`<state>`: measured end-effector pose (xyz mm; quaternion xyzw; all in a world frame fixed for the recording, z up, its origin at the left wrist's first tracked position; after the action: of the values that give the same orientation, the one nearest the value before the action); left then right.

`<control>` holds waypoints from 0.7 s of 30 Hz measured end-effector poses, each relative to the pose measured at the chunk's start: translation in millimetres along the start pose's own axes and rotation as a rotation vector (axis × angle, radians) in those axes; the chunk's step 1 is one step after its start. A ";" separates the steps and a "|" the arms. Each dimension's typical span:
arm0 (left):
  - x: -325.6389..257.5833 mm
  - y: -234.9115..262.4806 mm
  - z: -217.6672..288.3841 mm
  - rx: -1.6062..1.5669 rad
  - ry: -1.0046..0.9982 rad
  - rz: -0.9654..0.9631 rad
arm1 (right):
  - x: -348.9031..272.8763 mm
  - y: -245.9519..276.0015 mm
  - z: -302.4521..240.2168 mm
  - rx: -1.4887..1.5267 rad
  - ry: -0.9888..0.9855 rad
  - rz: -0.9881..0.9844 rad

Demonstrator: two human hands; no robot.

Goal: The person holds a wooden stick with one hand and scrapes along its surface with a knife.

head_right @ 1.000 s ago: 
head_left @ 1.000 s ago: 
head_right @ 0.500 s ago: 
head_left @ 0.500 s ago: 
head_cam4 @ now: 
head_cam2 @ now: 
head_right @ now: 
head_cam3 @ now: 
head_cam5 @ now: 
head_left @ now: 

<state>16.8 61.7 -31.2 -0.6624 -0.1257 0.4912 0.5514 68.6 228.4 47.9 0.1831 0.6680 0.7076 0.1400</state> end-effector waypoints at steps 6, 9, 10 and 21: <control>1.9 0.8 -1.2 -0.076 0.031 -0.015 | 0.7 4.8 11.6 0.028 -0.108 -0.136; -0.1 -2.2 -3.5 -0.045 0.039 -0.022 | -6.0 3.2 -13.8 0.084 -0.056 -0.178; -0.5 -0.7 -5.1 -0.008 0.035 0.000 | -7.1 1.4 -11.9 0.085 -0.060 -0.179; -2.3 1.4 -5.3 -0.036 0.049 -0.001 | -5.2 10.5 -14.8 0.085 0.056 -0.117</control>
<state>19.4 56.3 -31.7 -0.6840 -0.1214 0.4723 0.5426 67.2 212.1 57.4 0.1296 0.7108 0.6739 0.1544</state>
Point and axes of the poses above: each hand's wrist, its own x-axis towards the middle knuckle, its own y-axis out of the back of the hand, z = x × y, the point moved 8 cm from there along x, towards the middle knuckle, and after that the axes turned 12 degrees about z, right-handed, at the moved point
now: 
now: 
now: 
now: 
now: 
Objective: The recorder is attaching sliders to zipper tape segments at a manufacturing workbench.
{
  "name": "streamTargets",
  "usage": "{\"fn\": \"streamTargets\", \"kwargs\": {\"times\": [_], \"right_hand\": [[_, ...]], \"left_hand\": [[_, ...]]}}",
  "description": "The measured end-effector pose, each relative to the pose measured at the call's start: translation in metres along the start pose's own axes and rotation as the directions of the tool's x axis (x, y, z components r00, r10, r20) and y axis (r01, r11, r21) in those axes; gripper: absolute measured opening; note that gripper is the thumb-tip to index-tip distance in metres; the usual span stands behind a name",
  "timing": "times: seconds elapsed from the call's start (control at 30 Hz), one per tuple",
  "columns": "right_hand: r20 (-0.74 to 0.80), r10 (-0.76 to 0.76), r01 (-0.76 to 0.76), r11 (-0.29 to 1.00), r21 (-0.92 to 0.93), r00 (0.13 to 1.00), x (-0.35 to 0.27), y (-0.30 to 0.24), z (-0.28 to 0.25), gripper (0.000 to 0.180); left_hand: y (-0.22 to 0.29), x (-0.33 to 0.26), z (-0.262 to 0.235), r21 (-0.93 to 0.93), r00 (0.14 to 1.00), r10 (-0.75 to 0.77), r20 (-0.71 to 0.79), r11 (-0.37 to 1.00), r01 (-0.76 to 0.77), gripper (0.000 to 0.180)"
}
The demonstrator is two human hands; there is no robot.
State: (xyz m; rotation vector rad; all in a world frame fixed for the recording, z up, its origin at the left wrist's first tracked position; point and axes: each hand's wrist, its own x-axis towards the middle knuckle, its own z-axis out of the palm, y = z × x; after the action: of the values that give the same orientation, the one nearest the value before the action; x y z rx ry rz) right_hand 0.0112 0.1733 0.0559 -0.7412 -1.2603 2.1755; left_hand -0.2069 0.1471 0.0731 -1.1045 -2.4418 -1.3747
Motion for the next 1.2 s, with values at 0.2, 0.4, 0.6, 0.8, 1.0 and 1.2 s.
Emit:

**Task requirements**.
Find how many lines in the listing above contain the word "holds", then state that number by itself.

**Answer box**.
2